[DATA SHOWN — start]

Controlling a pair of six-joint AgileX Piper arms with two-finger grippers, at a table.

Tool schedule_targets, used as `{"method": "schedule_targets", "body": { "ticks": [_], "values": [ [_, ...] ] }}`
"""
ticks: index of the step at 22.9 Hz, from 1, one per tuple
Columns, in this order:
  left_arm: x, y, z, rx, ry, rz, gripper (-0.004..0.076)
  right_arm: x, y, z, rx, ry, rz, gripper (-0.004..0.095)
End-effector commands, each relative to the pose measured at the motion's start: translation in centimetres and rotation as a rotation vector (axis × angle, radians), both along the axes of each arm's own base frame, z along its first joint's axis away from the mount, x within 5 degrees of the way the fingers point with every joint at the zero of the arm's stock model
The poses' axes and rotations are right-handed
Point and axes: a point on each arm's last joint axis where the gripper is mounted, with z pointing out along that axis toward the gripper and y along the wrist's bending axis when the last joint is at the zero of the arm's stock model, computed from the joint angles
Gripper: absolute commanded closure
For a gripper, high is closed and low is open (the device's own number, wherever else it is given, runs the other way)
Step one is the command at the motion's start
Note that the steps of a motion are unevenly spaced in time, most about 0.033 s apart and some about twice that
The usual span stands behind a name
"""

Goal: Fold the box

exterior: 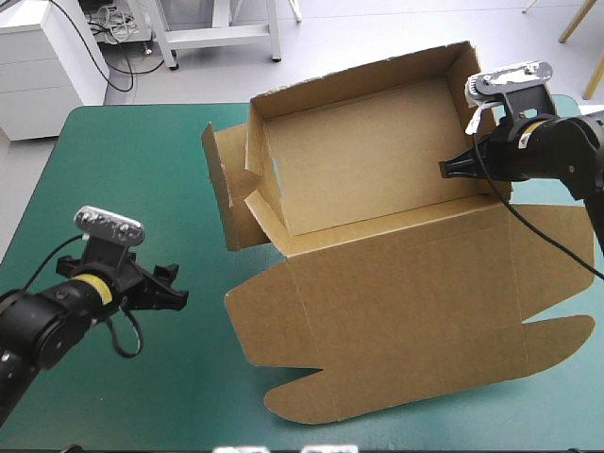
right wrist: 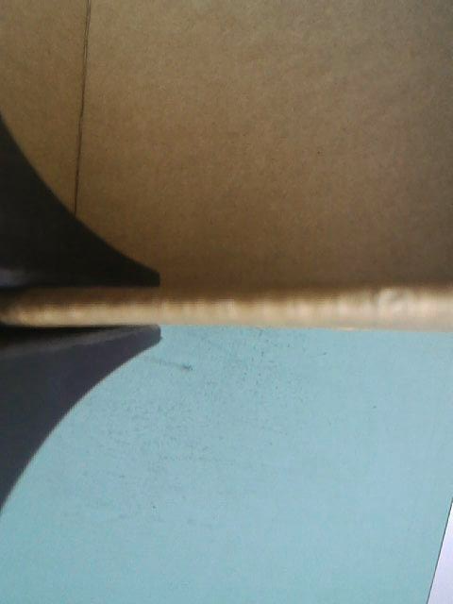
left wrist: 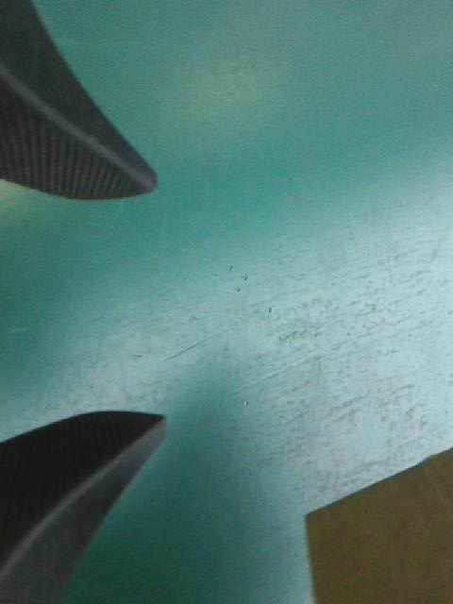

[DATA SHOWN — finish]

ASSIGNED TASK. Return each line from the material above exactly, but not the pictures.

SOLUTION TO THE EXERCISE.
Controlling a pair of six-joint AgileX Piper arms with two-finger grippers, at a table.

Tool schedule_targets, used as `{"method": "schedule_targets", "body": { "ticks": [_], "values": [ [_, ...] ] }}`
"""
ticks: index of the step at 22.9 Hz, from 1, one per tuple
Columns, in this order:
  left_arm: x, y, z, rx, ry, rz, gripper (-0.004..0.076)
  right_arm: x, y, z, rx, ry, rz, gripper (-0.004..0.095)
End-effector commands, each relative to the pose measured at the motion's start: translation in centimetres and rotation as a rotation vector (axis × angle, radians), both along the axes of each arm's own base frame, z along its first joint's axis away from the mount, x within 5 degrees of the way the fingers point with every joint at the zero of the arm's stock model
The poses' axes and rotations are right-handed
Point and axes: a point on each arm's last joint axis where the gripper is mounted, with z pointing out along that axis toward the gripper and y along the wrist's bending axis when the last joint is at the zero of the arm's stock model, computed from the joint angles
Gripper: absolute commanded closure
For a gripper, high is closed and low is open (the device's own number, wherever else it is given, runs the other way)
Step one is the command at the motion's start
Note that the steps of a motion are unevenly spaced in time, most about 0.033 s apart and some about twice that
The usual span stands behind a name
"""

Goal: Fold the box

exterior: 
right wrist: 
left wrist: 

The exercise is finished.